Interpreting Fossil Assemblages
Summary
This assignment is a synthesis of many of the skills learned throughout the course from taxonomic identification to paleoecological interpretations.
Context
Audience
This is an upper level majors course with a sed/strat prerequisite
Skills and concepts that students must have mastered
This is the last lab assigned in the course so students should be able to identify fossils to the generic level using appropriate resources, determine age ranges, interpret lithology, taphonomic grade, and paleoecological implications of a community assemblage.
How the activity is situated in the course
This is the culminating lab assignment.
Goals
Content/concepts goals for this activity
The goal of this assignment is to give students the opportunity to synthesize many of the skills they have used independently in individual lab exercises and make interpretations of depositional settings and paleocommunities.
Higher order thinking skills goals for this activity
This requries detailed observation and synthesizing a number of different lines of data that they may not have seen together before. I am also fairly hands off on this assignment-available for questions, certainly-but I try and make it self guided. They have to approach a sample and figure out what to do with it.
Other skills goals for this activity
Identifying many of these organisms to the lowest taxonomic level possible requires the use of a range of different resources for which they must know how to work their way around.
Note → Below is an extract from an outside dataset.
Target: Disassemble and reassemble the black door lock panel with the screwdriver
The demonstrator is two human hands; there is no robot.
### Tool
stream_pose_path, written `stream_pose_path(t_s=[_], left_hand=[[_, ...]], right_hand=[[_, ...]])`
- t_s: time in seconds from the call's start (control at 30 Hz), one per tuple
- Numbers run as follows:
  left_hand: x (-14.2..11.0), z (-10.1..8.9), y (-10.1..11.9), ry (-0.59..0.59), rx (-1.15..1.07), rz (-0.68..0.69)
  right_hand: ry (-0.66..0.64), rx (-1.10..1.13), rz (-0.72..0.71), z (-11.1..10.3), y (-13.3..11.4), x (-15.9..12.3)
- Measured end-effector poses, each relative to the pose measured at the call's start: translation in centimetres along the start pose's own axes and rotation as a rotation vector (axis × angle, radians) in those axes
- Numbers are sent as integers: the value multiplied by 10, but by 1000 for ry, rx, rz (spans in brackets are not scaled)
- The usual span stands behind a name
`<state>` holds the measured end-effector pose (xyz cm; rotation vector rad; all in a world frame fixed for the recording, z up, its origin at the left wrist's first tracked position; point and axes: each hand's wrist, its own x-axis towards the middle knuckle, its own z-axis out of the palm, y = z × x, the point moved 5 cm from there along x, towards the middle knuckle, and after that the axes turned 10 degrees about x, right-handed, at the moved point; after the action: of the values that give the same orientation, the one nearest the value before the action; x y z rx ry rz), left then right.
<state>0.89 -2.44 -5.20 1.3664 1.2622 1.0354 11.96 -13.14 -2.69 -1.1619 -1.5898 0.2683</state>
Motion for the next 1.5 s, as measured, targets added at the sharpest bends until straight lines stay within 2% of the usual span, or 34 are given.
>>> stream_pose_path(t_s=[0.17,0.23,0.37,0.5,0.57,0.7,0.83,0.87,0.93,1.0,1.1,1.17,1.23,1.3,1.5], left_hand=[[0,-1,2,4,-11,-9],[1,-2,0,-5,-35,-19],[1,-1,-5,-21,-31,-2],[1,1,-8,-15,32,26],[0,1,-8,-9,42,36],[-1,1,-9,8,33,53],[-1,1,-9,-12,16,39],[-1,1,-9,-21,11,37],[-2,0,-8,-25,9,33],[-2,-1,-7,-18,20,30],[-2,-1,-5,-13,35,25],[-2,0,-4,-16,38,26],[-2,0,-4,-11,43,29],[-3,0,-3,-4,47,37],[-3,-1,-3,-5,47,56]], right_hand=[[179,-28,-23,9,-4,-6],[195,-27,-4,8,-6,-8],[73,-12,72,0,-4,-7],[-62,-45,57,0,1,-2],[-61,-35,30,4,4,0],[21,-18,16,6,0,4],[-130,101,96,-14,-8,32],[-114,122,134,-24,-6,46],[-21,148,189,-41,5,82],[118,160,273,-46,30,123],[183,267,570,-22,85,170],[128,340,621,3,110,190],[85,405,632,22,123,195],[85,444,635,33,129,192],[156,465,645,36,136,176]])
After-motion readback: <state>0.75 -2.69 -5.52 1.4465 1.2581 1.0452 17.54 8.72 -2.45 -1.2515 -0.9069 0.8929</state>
Description of the activity/assignment
Students are provided several fossiliferous samples to analyze in detail. I provide more than they need to snalyze so everyone in the class can be working. I give a range of specimens of different geologic ages, diversities, abundances, taxonomic compositions, depositional environments and taphonomic grades. The goal is for the students to identify all of the different fossil types to the lowest taxonomic level. I provide some that are well preserved and some that are highly fragmented making identification difficult. Next, students are tasked with assigning an age range of the sample by combining the age ranges of individual taxa, and make taphonomic descriptions and paleoecological analyses.
Determining whether students have met the goals
Their grade is largely based on how well they can recognize all of the data available from each individual specimen. They are also expected to recognize the variability between samples. Interpretations that are consistent with the data provided are considered appropriate.
More information about assessment tools and techniques.Teaching materials and tips
- Activity Description/Assignment: Interpretation of Fossil Assemblages (Microsoft Word 2007 (.docx) 115kB Aug2 09)
- Instructor information for Interpreting Fossil Assemblages: I really want them to be able to recognize the limitations of the fossil record as well as the richness of information available from fossils. To this end I try to highlight the variability in the fossil record. You can choose any type of sample you like, but I like to use a range (some well preserved, some poorly preserved, some high diversity, some low diversity, some high energy, some low energy, some straightforward, some more tricky). Although I have abundant Ordovician and Devonian samples, I would ideally like to use samples from a range of time intervals. Students at the end of a paleontology course should be able to estimate the relative age of a fossiliferous sample, and then support it in the literature.
I provided 6 samples and had them complete descriptions for any 5 they liked because there were only 5 students the last time I ran this exercise. You can provide more to accommodate more students or to make it more comprehensive, but I found a lot of time is spent pouring over the treatise to identify the taxa, so you might want to make this a more than one lab period exercise. They end up spending a lot of time outside of lab (which I think is fine for a final lab assignment), but know that they need access to samples.
For the final assessment where they are called upon to defend their interpretation against my questions such as:
- How did you decide what species-what characters?
- How do you know it is shallow, deep, etc. ?
- What does your diversity data tell you?
- How would you change your interpretations if the surrounding lithology were different?